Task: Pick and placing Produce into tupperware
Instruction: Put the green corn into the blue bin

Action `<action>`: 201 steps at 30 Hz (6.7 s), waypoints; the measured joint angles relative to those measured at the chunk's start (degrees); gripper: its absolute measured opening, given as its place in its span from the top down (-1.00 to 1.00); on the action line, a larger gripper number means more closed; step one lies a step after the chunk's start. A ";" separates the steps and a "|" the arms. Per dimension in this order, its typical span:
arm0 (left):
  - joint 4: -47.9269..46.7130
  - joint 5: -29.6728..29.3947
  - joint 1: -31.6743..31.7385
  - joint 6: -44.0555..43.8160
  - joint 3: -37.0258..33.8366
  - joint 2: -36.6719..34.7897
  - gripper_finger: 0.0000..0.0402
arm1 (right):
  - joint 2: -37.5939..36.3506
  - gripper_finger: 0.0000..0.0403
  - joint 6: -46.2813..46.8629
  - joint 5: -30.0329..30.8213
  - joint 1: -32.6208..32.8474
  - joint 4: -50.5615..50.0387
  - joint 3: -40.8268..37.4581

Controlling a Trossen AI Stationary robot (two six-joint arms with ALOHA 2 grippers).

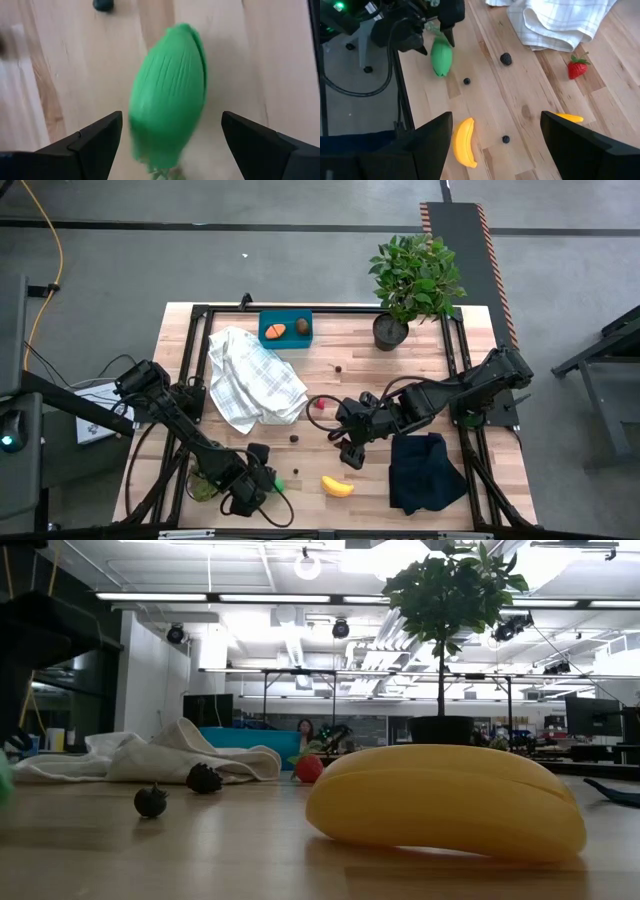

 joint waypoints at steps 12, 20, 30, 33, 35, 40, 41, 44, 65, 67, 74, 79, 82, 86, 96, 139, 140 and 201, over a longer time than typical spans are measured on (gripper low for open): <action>1.77 -1.56 -0.04 3.79 0.00 0.00 -0.65 | 0.00 -0.45 0.16 0.16 -0.15 0.94 0.00; 4.14 -2.16 -0.02 8.03 0.00 -0.02 -0.65 | 0.00 -0.45 0.20 0.21 -0.15 1.10 0.00; 4.33 -0.59 0.43 12.97 0.00 0.52 -0.65 | 0.00 -0.45 0.01 1.10 -0.15 1.11 0.00; 3.83 0.42 1.12 13.80 -0.07 0.77 -0.65 | 0.00 -0.45 0.01 1.28 -0.15 1.14 0.00; 4.30 0.36 1.51 14.61 0.00 1.28 -0.65 | 0.00 -0.45 0.03 1.31 -0.16 1.20 0.00; 3.83 0.41 1.88 16.32 0.00 1.86 -0.65 | 0.00 -0.45 0.21 1.35 -0.15 1.35 0.00; 3.54 0.42 1.88 16.33 -0.07 1.90 -0.65 | 0.00 -0.45 0.20 1.37 -0.15 1.43 0.00; 4.11 0.48 1.86 16.32 -0.02 1.84 -0.65 | 0.00 -0.45 0.21 1.44 -0.15 1.45 0.00; 3.80 0.82 1.84 15.82 -0.04 1.81 -0.09 | 0.00 -0.45 -0.23 2.44 -0.15 1.45 0.00; 3.84 1.23 1.86 15.82 -0.02 1.77 -0.04 | 0.00 -0.45 -0.23 2.44 -0.15 1.45 0.00; 3.84 1.46 1.84 15.60 0.00 1.75 -0.04 | 0.00 -0.45 -0.21 2.44 -0.15 1.47 0.00; 3.84 1.49 1.84 15.42 0.00 1.75 -0.05 | 0.00 -0.45 -0.21 2.44 -0.15 1.48 0.00; 4.02 1.50 1.84 14.20 0.00 1.75 -0.02 | 0.00 -0.45 -0.22 2.44 -0.15 1.48 0.00; 4.10 1.53 1.84 11.20 0.00 1.75 -0.01 | 0.00 -0.45 -0.23 2.44 -0.15 1.48 0.00; -3.49 1.72 2.20 10.66 7.47 1.86 -0.01 | 0.00 -0.45 -0.43 2.42 -0.15 1.59 0.00; -31.88 -3.23 30.23 15.86 21.18 -25.60 -0.04 | -9.86 -0.45 -8.80 8.19 0.00 6.57 0.00; -32.23 -3.46 30.87 15.86 21.18 -26.70 -0.04 | -9.86 -0.45 -8.75 8.21 -0.02 6.60 0.00; -32.31 -49.64 37.50 10.27 21.16 -41.48 -0.04 | -9.86 -0.45 -7.74 10.21 -2.69 7.09 0.00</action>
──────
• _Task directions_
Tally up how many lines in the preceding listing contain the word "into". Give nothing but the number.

• _Result of the exercise_
2